Chapter 5: Did Economic Analysis Fail in the Current Financial Crisis?

Julio Segura

Subjects: economics and finance, financial economics and regulation, history of economic thought


1 Julio Segura 5.1 INTRODUCTION Crises are the proper moment to reflect on the inadequacies of analytical and policy instruments that should help us to detect problems and defects in the legal framework in advance, in order to face and avoid crisis in advance. The debate about the errors of the regulatory and policy measures implemented to tackle the crisis, which started in the fall of 2007, has been, and still is, very intense.

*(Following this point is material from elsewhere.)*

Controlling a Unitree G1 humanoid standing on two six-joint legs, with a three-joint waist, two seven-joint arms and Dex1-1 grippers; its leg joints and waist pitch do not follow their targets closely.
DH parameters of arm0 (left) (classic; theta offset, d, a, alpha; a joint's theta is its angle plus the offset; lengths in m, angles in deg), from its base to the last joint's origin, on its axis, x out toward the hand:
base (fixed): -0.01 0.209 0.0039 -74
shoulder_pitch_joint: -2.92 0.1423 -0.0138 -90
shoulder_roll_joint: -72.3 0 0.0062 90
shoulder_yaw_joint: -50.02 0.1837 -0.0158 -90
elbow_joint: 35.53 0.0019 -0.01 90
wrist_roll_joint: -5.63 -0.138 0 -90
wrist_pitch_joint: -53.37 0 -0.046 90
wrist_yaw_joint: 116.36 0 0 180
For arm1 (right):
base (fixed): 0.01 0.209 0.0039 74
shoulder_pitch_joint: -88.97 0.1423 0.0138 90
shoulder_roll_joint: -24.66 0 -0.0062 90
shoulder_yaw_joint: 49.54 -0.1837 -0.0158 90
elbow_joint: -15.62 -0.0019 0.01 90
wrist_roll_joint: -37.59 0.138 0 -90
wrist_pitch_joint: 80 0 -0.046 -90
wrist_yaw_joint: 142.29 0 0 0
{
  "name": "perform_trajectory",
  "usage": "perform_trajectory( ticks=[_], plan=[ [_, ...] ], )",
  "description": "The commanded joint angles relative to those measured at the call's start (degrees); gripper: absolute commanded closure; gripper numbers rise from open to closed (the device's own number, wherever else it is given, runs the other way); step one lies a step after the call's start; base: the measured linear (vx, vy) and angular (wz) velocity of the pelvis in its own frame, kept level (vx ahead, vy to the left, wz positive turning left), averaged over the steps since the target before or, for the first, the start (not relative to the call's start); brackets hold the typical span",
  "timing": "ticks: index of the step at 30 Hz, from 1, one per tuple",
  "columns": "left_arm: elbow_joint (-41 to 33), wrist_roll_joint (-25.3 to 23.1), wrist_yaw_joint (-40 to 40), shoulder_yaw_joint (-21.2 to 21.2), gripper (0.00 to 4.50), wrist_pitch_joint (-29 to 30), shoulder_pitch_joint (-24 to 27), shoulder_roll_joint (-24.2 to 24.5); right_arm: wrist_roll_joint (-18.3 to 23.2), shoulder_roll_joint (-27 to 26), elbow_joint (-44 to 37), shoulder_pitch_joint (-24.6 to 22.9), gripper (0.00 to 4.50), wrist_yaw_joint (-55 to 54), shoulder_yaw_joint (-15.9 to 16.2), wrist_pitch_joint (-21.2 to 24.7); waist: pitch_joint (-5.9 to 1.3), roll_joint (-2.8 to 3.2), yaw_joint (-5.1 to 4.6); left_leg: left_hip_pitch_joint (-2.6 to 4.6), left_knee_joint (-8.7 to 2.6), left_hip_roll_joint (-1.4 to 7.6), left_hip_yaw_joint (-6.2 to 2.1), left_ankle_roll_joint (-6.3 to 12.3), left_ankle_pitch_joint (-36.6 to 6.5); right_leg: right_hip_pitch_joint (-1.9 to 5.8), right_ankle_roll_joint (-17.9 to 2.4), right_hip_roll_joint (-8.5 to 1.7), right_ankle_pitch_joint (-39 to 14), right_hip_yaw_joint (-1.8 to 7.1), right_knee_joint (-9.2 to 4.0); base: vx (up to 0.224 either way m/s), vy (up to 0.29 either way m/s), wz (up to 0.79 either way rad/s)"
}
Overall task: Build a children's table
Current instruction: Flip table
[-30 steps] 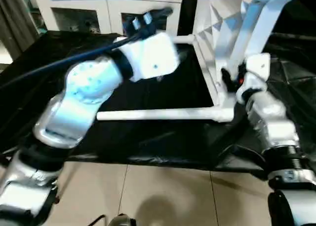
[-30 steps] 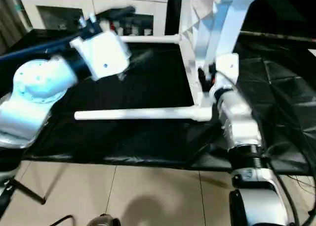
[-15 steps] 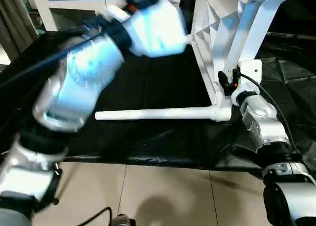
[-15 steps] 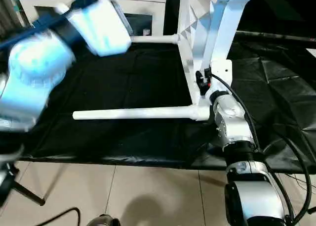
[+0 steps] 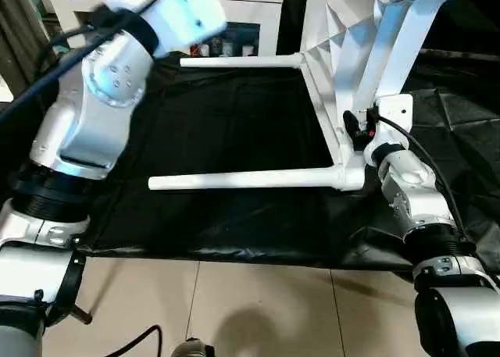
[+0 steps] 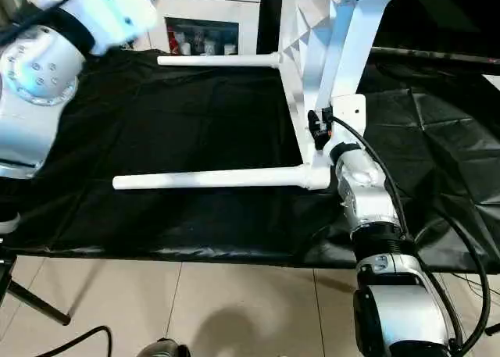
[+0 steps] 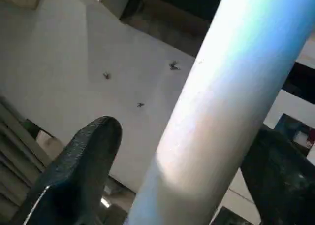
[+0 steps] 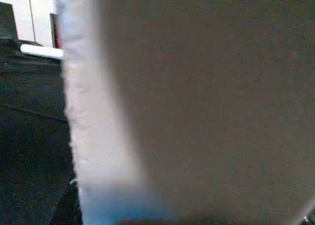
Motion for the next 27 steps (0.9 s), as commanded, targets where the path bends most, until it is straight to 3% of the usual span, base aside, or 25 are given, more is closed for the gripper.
perform_trajectory(
  ticks=[1,4,6,8,11,13,18,22,24,27],
  plan=[
    [-1.02,1.07,0.07,-0.79,0.79,0.64,-0.43,-0.99,-1.11,0.33,-0.3,2.79,2.5,1.27,0.59,-2.23,-4.43,0.11,0.31,2.31,-3.84,2.35,-1.53,-1.59,-9.57,2.05,-13.49,-3.58,-0.32,1.15,-3.59,0.0,0.0,0.0],
    [-3.93,3.15,0.68,-1.5,0.93,1.47,0.47,-3.53,-1.2,0.93,-0.26,3.61,2.5,1.43,0.51,-2.55,-4.47,0.23,0.34,2.26,-3.8,2.38,-1.57,-1.54,-9.46,2.14,-13.79,-3.69,-0.01,1.12,-3.61,0.0,0.0,0.0],
    [-6.06,3.76,1.17,-1.17,1.21,2.41,1.52,-4.84,-1.38,1.41,-0.35,4.14,2.5,1.55,0.54,-2.61,-4.5,0.07,0.35,2.11,-3.73,2.41,-1.54,-0.97,-8.42,2.3,-13.99,-3.69,1.59,1.11,-3.42,0.0,0.0,0.0],
    [-7.84,4.14,1.58,-0.84,1.21,3.42,2.93,-5.97,-1.55,2.05,-0.45,4.78,2.5,1.87,0.59,-2.69,-4.55,0.01,0.4,2.01,-3.53,2.29,-1.47,0.12,-7.53,2.3,-13.95,-3.58,2.26,1.12,-3.44,0.0,0.0,0.0],
    [-8.35,4.65,1.95,-1.12,1.58,4.43,3.81,-6.55,-1.63,2.53,-0.53,5.25,2.5,2.23,0.63,-2.75,-4.55,0.06,0.44,1.92,-3.37,2.31,-1.42,1.04,-6.22,2.29,-14.22,-3.56,2.92,1.14,-3.39,0.0,0.0,0.0],
    [-8.18,4.55,2.14,-1.44,1.62,5.04,4.27,-6.44,-1.71,2.86,-0.35,5.62,2.5,2.62,0.68,-2.93,-4.52,-0.14,0.39,1.97,-3.37,2.28,-1.35,1.24,-6.47,2.28,-14.22,-3.44,2.06,1.09,-3.45,0.0,0.0,0.0],
    [-7.23,3.46,1.93,-2.85,1.75,6.21,4.38,-5.18,-2.16,3.3,-0.76,5.74,2.5,3.36,1.13,-3.18,-4.48,0.04,0.39,1.86,-3.3,2.29,-1.37,1.75,-5.62,2.23,-14.19,-3.48,1.74,1.14,-3.39,0.0,0.0,0.0],
    [-6.94,3.46,1.02,-4.92,1.89,7.56,4.28,-4.95,-2.89,4.14,-1.04,6.47,2.5,3.71,1.44,-3.51,-4.47,0.03,0.35,1.84,-3.27,2.24,-1.32,1.83,-5.64,2.19,-14.35,-3.43,1.91,1.14,-3.39,0.0,0.0,0.0],
    [-6.48,5.65,-0.29,-7.78,1.92,9.06,3.99,-6.13,-4.01,6.08,-0.97,8.52,2.5,4.45,1.89,-4.19,-4.55,-0.29,0.22,1.74,-3.17,2.1,-1.24,1.96,-5.03,2.43,-14.59,-3.35,2.29,1.1,-3.27,0.0,0.0,0.0],
    [-6.14,6.33,-0.92,-9.07,1.93,9.33,3.78,-6.25,-4.95,7.82,-0.61,10.46,2.5,4.84,2.23,-4.87,-4.79,-0.25,0.5,1.55,-2.68,1.93,-1.08,3.71,-2.38,2.38,-15.11,-3.31,5.4,1.11,-2.9,0.0,0.0,0.0]
  ],
)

However, the academic debate on possible errors in the approach and the type of economic analysis prevailing in the decades prior to the crisis has been slower. The aim of this paper is to try to answer two questions. First, what went wrong with the economic analysis that prevailed in the decades prior to the crisis? Second, how have we, the economists, failed? I will start by pointing out that some widespread and vulgar criticisms do not disturb me. I will give a couple of examples. The first one puts the blame on economists for not being able to foresee the crisis. As we shall see later, this is not true, but in the end, due to the crucial role that expectations play in the financial world, if a model existed that could foresee a crisis with a high degree of accuracy, the effect would be to bring the crisis about at an earlier date. The second example is the criticism of economic analysis because it uses simplified models that do not take into account all...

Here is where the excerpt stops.